Gao Shanwen, chief economist for Essence Securities in Beijing, said tax cuts are “more symbolic than serious.” More government spending is necessary to help the economy, even as corporations bear the brunt of the slowdown, said Gao, who previously worked for the People’s Bank of China and the State Council’s Development Research Center.
Government revenue is rising at a faster clip than economic expansion, up 12 percent in the first half from a year earlier to 6.38 trillion yuan. The official target of 9.5 percent growth in fiscal revenue for this year compares with a 7.5 percent goal for GDP.
China has “relatively large” room to boost fiscal spending to support economic growth and can allow the fiscal deficit to widen if necessary to a size similar to 2009’s gap, Zhang Peng, a Beijing-based researcher with the Fiscal Research Institute at the Ministry of Finance, said in a telephone interview this week.

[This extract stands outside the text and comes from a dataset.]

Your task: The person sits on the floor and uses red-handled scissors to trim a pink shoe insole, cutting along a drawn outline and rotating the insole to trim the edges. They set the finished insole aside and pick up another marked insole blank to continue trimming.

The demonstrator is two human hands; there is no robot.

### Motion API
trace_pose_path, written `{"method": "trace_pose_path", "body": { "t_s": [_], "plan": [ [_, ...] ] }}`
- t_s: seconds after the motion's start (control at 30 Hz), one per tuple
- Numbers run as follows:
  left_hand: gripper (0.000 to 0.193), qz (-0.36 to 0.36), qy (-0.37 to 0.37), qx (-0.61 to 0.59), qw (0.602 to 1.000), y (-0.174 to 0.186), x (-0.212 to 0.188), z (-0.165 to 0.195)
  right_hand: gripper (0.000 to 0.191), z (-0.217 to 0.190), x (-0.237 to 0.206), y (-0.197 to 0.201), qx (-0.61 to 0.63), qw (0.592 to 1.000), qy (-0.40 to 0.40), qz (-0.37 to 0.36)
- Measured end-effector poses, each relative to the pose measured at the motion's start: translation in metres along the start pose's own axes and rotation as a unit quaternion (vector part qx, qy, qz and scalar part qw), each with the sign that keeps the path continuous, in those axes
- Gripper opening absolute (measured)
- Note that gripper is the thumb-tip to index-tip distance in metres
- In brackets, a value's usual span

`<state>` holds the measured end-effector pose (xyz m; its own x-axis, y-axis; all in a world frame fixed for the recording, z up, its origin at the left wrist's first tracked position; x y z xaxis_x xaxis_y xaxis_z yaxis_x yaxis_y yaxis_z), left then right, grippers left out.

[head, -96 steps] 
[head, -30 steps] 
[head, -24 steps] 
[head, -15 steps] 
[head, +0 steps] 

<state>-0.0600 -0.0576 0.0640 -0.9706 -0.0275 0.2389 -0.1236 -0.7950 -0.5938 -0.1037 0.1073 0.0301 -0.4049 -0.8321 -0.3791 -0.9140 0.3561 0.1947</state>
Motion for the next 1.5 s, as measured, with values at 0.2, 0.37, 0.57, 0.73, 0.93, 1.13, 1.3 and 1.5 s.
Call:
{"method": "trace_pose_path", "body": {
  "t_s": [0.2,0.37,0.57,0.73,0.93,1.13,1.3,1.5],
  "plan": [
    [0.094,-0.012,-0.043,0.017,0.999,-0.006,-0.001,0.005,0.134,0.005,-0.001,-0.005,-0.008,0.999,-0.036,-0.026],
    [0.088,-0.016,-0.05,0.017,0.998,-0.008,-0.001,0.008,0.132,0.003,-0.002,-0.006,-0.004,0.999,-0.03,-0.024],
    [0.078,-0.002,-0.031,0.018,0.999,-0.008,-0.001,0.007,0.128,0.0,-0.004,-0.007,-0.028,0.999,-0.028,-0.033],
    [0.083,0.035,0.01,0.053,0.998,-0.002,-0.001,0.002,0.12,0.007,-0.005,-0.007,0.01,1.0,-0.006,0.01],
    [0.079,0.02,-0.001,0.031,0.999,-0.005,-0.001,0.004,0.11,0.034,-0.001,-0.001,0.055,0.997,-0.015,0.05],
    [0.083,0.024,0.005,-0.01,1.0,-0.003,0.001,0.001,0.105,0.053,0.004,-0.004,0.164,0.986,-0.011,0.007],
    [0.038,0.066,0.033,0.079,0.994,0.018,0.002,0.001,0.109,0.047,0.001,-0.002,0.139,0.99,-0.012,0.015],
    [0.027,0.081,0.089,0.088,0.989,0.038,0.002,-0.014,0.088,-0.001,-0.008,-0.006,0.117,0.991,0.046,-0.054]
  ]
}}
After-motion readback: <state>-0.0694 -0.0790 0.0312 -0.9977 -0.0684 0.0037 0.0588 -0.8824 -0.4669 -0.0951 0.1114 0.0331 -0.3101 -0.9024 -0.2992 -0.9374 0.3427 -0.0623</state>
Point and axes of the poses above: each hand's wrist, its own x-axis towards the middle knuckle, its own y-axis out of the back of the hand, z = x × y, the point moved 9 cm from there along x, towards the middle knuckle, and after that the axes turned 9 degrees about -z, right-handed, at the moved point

Wen Jiabao said in March that the government plans a deficit of 800 billion yuan this year; the shortfall was 950 billion yuan in 2009, ministry data show.
Even with the deceleration, China is likely to “continue to grow very well” and leaders will make the right decisions in their management of the economy, David Cote, chief executive officer of Honeywell International Inc., said on a July 18 conference call, according to a transcript. “You should bet on them, not against them,” he said.
Elsewhere today in the Asia Pacific region, import prices in Australia rose 2.4 percent in the second quarter from the prior period, while export prices gained 1 percent, both faster than forecast. Taiwan may say export orders fell in June from a year earlier for a fourth straight decline.
In Europe, Germany’s producer prices may have declined 0.2 percent in June from the previous month, based on the median estimate in a Bloomberg survey of economists. It would be the second consecutive drop following four increases.
Mexico’s central bank is forecast to leave its benchmark interest rate unchanged at 4.5 percent, where it’s been since 2009. Canada will report a 1.7 percent increase in the consumer price index from a year earlier, according to analysts.